▶ Exercise brief:
Quote exactly, and only, the lines of the material below from the line with "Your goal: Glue" through the line with "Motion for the".
╭──
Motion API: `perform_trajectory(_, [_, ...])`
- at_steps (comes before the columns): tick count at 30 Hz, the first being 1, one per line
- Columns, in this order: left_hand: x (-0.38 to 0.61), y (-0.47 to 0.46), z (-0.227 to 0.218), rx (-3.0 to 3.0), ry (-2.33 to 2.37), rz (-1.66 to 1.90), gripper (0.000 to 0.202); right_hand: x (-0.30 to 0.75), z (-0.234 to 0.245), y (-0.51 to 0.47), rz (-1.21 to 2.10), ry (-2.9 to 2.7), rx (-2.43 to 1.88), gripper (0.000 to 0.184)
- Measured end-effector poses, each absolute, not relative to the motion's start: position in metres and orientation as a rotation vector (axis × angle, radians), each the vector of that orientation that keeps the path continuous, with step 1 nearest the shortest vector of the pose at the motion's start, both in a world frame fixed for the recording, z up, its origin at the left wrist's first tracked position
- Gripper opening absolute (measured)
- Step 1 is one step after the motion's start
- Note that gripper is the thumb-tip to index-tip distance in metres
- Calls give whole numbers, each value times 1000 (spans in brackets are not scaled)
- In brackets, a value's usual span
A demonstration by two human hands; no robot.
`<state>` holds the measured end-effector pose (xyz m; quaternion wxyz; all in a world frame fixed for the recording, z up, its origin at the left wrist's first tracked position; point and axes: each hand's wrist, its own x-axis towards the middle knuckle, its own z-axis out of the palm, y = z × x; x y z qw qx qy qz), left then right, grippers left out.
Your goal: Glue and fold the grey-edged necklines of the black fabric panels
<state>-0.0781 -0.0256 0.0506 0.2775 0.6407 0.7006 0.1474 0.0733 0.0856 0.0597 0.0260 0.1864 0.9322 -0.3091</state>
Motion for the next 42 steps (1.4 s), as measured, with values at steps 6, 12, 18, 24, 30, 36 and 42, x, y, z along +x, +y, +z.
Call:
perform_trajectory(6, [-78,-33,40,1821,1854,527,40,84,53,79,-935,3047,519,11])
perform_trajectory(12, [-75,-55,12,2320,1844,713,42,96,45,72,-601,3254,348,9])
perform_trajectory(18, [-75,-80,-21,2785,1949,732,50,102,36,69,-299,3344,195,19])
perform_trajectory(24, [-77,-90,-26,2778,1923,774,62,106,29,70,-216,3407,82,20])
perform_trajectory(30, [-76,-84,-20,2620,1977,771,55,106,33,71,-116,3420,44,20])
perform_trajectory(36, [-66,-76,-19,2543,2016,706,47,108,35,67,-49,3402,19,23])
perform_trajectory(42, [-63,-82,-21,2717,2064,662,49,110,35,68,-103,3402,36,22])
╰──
▶ Response to this task:
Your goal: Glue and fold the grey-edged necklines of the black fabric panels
<state>-0.0781 -0.0256 0.0506 0.2775 0.6407 0.7006 0.1474 0.0733 0.0856 0.0597 0.0260 0.1864 0.9322 -0.3091</state>
Motion for the next 42 steps (1.4 s), as measured, with values at steps 6, 12, 18, 24, 30, 36 and 42, x, y, z along +x, +y, +z.

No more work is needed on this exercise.